Records for the exercise –
--
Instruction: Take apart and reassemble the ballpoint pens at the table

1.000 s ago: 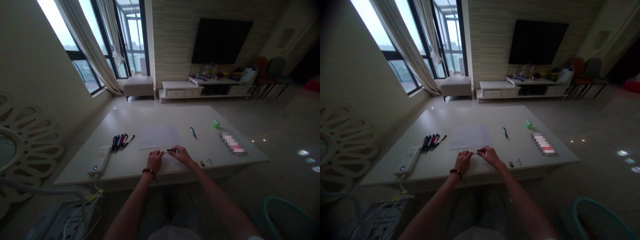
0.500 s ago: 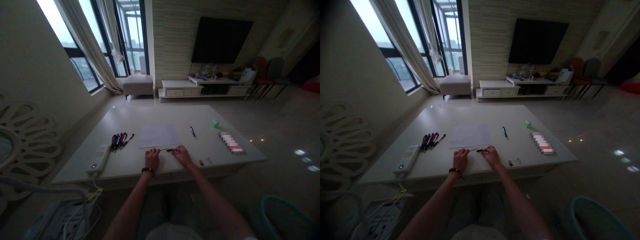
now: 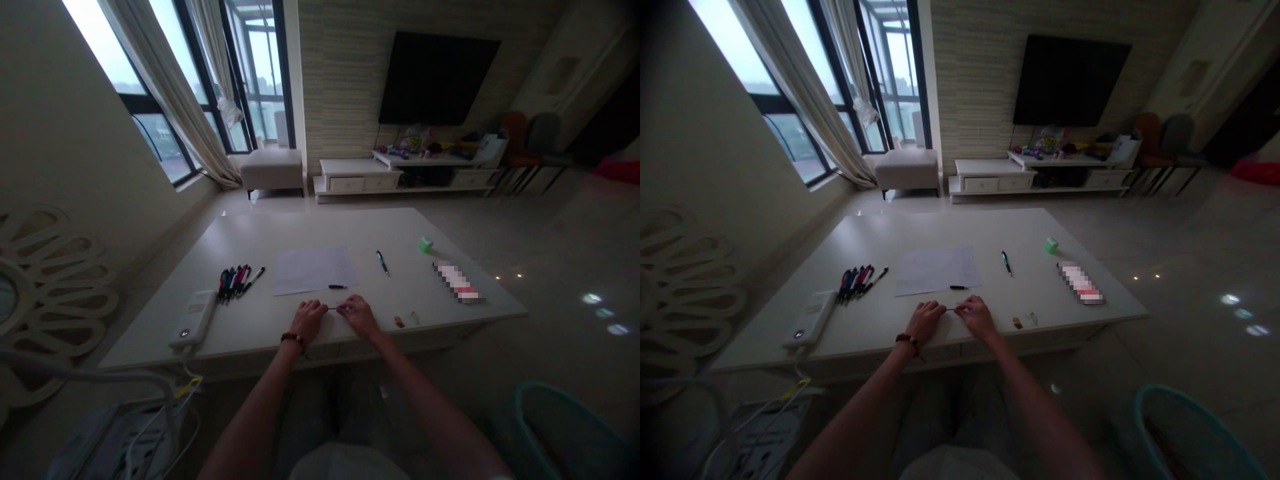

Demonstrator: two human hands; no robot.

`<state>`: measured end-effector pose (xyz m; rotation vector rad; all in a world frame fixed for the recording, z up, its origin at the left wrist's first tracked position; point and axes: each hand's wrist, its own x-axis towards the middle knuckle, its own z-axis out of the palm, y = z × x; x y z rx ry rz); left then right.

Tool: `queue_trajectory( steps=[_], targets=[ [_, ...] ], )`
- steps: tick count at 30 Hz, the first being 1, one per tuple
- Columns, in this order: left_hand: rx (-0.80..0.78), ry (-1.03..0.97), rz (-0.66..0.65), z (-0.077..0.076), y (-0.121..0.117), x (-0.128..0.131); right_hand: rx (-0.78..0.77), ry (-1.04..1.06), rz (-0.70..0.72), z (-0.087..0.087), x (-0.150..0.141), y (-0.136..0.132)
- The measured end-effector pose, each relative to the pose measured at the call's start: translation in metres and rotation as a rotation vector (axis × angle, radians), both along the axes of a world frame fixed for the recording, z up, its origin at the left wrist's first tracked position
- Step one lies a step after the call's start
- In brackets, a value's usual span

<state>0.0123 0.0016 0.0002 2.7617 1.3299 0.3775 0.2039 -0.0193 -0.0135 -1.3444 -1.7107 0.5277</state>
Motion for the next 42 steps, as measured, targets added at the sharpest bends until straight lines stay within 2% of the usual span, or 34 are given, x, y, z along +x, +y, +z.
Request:
queue_trajectory(
  steps=[2, 8, 12, 16, 21, 24, 28, 31, 33, 37, 40, 42],
  targets=[
    [0.010, -0.016, 0.010, -0.002, 0.001, 0.000, 0.007, 0.003, 0.001, -0.003, 0.002, 0.001],
    [0.056, -0.160, 0.174, -0.012, 0.006, 0.000, -0.004, -0.007, -0.115, -0.014, 0.032, 0.000],
    [0.048, -0.170, 0.142, -0.015, 0.008, -0.002, -0.013, -0.124, -0.077, -0.013, 0.027, 0.002],
    [0.035, -0.160, 0.108, -0.015, 0.008, -0.002, -0.007, -0.144, -0.091, -0.011, 0.023, 0.002],
    [0.003, -0.245, 0.178, -0.014, 0.010, -0.006, 0.060, -0.190, -0.177, -0.018, 0.057, -0.006],
    [0.001, -0.285, 0.251, -0.012, 0.009, -0.030, 0.078, -0.254, -0.287, -0.023, 0.092, -0.013],
    [0.070, -0.272, 0.363, -0.015, 0.001, -0.093, 0.098, -0.336, -0.446, -0.032, 0.139, -0.026],
    [0.162, -0.282, 0.523, -0.021, -0.010, -0.139, 0.130, -0.373, -0.559, -0.038, 0.162, -0.037],
    [0.231, -0.305, 0.604, -0.024, -0.018, -0.158, 0.156, -0.379, -0.616, -0.042, 0.169, -0.042],
    [0.275, -0.311, 0.696, -0.026, -0.024, -0.164, 0.180, -0.382, -0.688, -0.045, 0.167, -0.046],
    [0.238, -0.275, 0.670, -0.023, -0.021, -0.144, 0.155, -0.399, -0.666, -0.042, 0.146, -0.046],
    [0.200, -0.266, 0.581, -0.020, -0.017, -0.120, 0.136, -0.402, -0.559, -0.036, 0.121, -0.045]
  ],
)
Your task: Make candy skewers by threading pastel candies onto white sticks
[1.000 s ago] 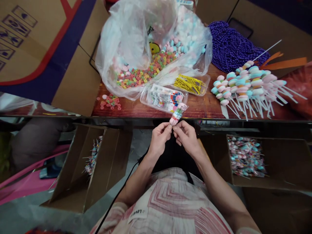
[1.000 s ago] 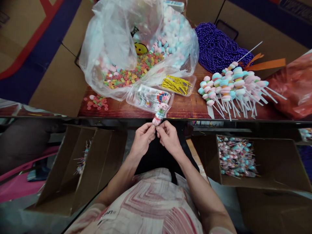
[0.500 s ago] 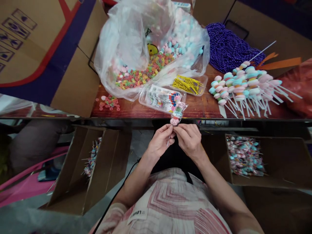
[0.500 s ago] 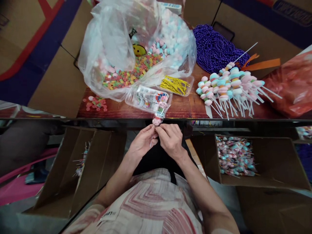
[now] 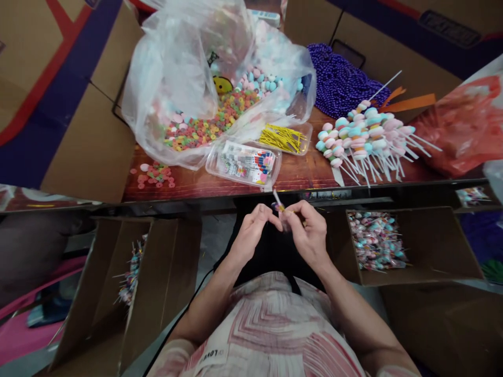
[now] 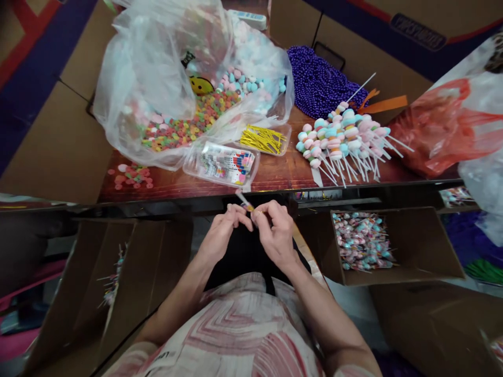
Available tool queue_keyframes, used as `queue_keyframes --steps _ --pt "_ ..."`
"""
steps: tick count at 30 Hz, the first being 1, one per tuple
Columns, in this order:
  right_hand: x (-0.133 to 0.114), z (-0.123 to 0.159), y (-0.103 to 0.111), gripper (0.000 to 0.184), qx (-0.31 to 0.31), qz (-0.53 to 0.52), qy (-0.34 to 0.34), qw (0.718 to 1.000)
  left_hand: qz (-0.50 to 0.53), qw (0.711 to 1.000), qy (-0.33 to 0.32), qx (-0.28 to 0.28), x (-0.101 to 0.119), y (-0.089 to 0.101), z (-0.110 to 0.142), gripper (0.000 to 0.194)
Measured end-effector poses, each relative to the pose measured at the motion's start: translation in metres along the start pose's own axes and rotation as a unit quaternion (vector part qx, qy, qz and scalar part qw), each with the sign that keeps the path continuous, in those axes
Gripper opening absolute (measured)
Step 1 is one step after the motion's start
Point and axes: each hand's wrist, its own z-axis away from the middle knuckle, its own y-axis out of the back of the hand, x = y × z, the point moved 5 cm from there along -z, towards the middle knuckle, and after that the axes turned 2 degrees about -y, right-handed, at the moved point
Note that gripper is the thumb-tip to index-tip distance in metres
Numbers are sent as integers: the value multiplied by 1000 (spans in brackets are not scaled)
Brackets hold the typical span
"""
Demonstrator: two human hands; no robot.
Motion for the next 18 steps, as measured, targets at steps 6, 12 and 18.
queue_keyframes --steps 6,12,18 --pt "-9 24 2 18 13 9 26 1000 50 994 93 -22 -19 -16 10 37" --pt "7 57 16 30 7 -65 -80 995 111 991 74 5 -21 -48 14 29" --pt "58 89 53 24 120 -113 -170 972 -143 976 -106 -123 -4 -81 -7 12"
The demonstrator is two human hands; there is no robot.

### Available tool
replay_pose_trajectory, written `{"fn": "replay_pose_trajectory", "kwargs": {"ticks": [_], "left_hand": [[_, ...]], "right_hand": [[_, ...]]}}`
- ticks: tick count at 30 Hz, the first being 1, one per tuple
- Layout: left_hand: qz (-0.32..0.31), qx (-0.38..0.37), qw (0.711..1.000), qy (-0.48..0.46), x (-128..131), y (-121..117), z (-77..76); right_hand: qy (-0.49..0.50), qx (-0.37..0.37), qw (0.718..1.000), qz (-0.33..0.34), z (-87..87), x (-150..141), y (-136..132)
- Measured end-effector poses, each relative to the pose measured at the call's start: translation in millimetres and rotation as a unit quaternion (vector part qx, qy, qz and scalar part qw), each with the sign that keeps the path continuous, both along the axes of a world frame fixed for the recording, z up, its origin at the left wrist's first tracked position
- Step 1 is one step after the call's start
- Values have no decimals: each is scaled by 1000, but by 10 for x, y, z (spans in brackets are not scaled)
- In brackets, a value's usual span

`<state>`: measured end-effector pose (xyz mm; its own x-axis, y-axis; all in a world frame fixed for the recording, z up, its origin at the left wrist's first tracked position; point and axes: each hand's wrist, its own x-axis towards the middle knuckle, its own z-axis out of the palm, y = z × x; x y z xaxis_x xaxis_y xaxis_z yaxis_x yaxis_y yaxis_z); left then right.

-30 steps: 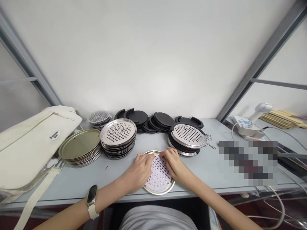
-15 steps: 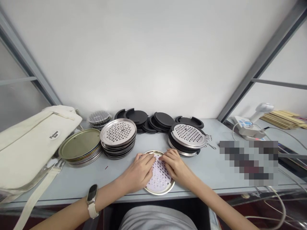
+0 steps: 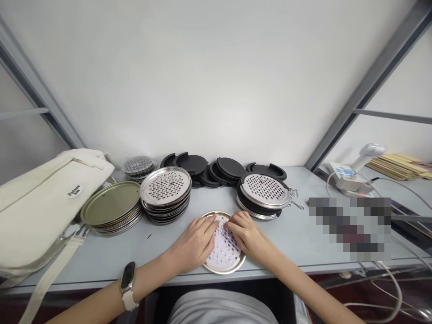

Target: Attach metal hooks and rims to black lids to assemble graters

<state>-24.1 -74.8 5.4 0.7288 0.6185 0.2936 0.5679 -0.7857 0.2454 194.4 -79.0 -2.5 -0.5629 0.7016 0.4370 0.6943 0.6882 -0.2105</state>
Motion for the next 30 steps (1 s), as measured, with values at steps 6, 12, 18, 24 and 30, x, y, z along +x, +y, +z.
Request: {"fn": "replay_pose_trajectory", "kwargs": {"ticks": [6,12,18,24,30], "left_hand": [[12,-16,1000,-4,-10,-7,-32],[14,-35,999,-24,-7,2,-29],[22,-53,998,-39,-25,12,-59],[22,-56,995,-82,-46,11,-52],[64,-93,979,-170,-97,64,104]], "right_hand": [[-15,-16,1000,-8,6,7,-11],[-13,-10,1000,-11,-2,6,-9],[10,21,1000,-10,-4,3,3],[16,24,999,-39,-19,14,13],[21,20,998,-60,-35,26,18]]}}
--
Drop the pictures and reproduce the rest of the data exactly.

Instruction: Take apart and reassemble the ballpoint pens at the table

1.000 s ago: 
0.500 s ago: 
now: 

Demonstrator: two human hands; no robot.

`<state>`: measured end-effector pose (xyz m; rotation vector rad; all in a world frame fixed for the recording, z up, its origin at the left wrist's first tracked position; point and axes: each hand's wrist, its own x-axis towards the middle knuckle, its own z-axis out of the palm, y = z × x; x y z rx ry rz); left then right.

Tool: `queue_trajectory( steps=[_], targets=[ [_, ...] ], )`
- steps: tick count at 30 Hz, the first being 1, one per tuple
- Columns, in this order: left_hand: rx (-0.80..0.78), ry (-1.03..0.97), rz (-0.66..0.65), z (-0.077..0.076), y (-0.121..0.117), x (-0.128..0.131); right_hand: rx (-0.78..0.77), ry (-1.04..1.06), rz (-0.70..0.72), z (-0.087..0.087), x (-0.150..0.141), y (-0.136..0.132)
- The measured end-effector pose, each relative to the pose measured at the call's start: translation in metres and rotation as a rotation vector (axis × angle, radians), both along the axes of a world frame fixed for the recording, z up, its origin at the left wrist's first tracked position
- Step one lies a step after the call's start
- In brackets, a value's usual span

<state>0.0123 0.0016 0.0002 2.7617 1.3299 0.3775 0.2039 -0.0193 -0.0135 -1.3444 -1.7107 0.5277</state>
Motion for the next 42 steps, as measured, targets added at the sharpest bends until straight lines stay within 2% of the usual span, or 34 are given, x, y, z along +x, +y, +z.
Request:
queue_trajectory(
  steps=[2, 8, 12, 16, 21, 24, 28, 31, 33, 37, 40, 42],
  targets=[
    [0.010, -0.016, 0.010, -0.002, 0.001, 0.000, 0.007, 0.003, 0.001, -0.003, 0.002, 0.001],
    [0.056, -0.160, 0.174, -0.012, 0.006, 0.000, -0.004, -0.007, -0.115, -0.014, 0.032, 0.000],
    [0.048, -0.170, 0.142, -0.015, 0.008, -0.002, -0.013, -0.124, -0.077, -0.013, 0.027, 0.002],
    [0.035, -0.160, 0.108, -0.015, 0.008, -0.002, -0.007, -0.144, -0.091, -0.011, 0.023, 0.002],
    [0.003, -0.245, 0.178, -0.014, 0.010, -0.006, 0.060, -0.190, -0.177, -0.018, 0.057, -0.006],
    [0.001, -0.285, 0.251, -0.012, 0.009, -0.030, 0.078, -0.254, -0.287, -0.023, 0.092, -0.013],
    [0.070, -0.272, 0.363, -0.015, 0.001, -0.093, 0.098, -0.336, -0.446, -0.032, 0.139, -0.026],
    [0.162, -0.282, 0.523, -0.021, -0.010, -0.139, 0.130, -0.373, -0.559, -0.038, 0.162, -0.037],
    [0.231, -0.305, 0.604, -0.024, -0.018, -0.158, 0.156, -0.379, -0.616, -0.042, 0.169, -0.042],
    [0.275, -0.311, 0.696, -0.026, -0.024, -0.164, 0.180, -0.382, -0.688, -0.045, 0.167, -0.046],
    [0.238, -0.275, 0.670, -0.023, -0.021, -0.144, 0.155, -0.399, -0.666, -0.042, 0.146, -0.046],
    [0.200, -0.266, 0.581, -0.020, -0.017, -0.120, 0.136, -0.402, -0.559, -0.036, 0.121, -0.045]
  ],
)
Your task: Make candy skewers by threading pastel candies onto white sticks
[1.000 s ago] 
[1.000 s ago] 
[0.500 s ago] 
[0.500 s ago] 
[now] 
[now] 
Available tool queue_keyframes, used as `queue_keyframes --steps _ --pt "_ ..."`
"""
steps: tick count at 30 Hz, the first being 1, one per tuple
Columns, in this order:
  right_hand: x (-0.133 to 0.114), z (-0.123 to 0.159), y (-0.103 to 0.111), gripper (0.000 to 0.184), qx (-0.31 to 0.31), qz (-0.53 to 0.52), qy (-0.34 to 0.34), qw (0.718 to 1.000)
  left_hand: qz (-0.50 to 0.53), qw (0.711 to 1.000), qy (-0.33 to 0.32), qx (-0.28 to 0.28), x (-0.101 to 0.119), y (-0.089 to 0.101), z (-0.110 to 0.142), gripper (0.000 to 0.194)
Measured end-effector poses, each relative to the pose measured at the motion's start: translation in metres along the start pose's own axes and rotation as a unit quaternion (vector part qx, qy, qz and scalar part qw), each with the sign that keeps the path continuous, in those axes
Gripper opening absolute (measured)
Step 1 is one step after the motion's start
Point and axes: each hand's wrist, its own z-axis away from the middle knuckle, its own y-axis out of the back of the hand, x = y × z, the point moved 5 cm from there along -z, towards the middle knuckle, and after that the axes turned 2 degrees about -y, right-handed, at the moved point
Note that gripper is the thumb-tip to index-tip distance in metres
Numbers are sent as integers: the value multiplied by 1000 (spans in brackets are not scaled)
Brackets hold the typical span
"""
Demonstrator: two human hands; no robot.
Motion for the next 18 steps, as measured, targets at steps 6, 12 and 18.
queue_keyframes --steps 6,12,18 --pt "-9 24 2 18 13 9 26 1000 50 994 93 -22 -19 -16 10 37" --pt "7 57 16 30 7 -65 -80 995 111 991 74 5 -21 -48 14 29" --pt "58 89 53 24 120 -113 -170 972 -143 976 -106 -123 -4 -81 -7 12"
The demonstrator is two human hands; there is no robot.

### Available tool
replay_pose_trajectory, written `{"fn": "replay_pose_trajectory", "kwargs": {"ticks": [_], "left_hand": [[_, ...]], "right_hand": [[_, ...]]}}`
- ticks: tick count at 30 Hz, the first being 1, one per tuple
- Layout: left_hand: qz (-0.32..0.31), qx (-0.38..0.37), qw (0.711..1.000), qy (-0.48..0.46), x (-128..131), y (-121..117), z (-77..76); right_hand: qy (-0.49..0.50), qx (-0.37..0.37), qw (0.718..1.000), qz (-0.33..0.34), z (-87..87), x (-150..141), y (-136..132)
- Measured end-effector poses, each relative to the pose measured at the call's start: translation in millimetres and rotation as a unit quaternion (vector part qx, qy, qz and scalar part qw), each with the sign that keeps the path continuous, both along the axes of a world frame fixed for the recording, z up, its origin at the left wrist's first tracked position
- Step 1 is one step after the call's start
- Values have no decimals: each is scaled by 1000, but by 10 for x, y, z (spans in brackets are not scaled)
- In brackets, a value's usual span

`<state>`: measured end-effector pose (xyz mm; its own x-axis, y-axis; all in a world frame fixed for the recording, z up, its origin at the left wrist's first tracked position; point and axes: each hand's wrist, its own x-axis towards the middle knuckle, its own z-axis out of the palm, y = z × x; x y z xaxis_x xaxis_y xaxis_z yaxis_x yaxis_y yaxis_z); left then right.

-30 steps: 
-15 steps: 
+0 steps: 

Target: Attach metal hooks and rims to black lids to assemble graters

<state>-24.1 -74.8 5.4 0.7288 0.6185 0.2936 0.5679 -0.7857 0.2454 194.4 -79.0 -2.5 -0.5629 0.7016 0.4370 0.6943 0.6882 -0.2105</state>
Motion for the next 30 steps (1 s), as measured, with values at steps 6, 12, 18, 24 and 30, x, y, z along +x, +y, +z.
Request: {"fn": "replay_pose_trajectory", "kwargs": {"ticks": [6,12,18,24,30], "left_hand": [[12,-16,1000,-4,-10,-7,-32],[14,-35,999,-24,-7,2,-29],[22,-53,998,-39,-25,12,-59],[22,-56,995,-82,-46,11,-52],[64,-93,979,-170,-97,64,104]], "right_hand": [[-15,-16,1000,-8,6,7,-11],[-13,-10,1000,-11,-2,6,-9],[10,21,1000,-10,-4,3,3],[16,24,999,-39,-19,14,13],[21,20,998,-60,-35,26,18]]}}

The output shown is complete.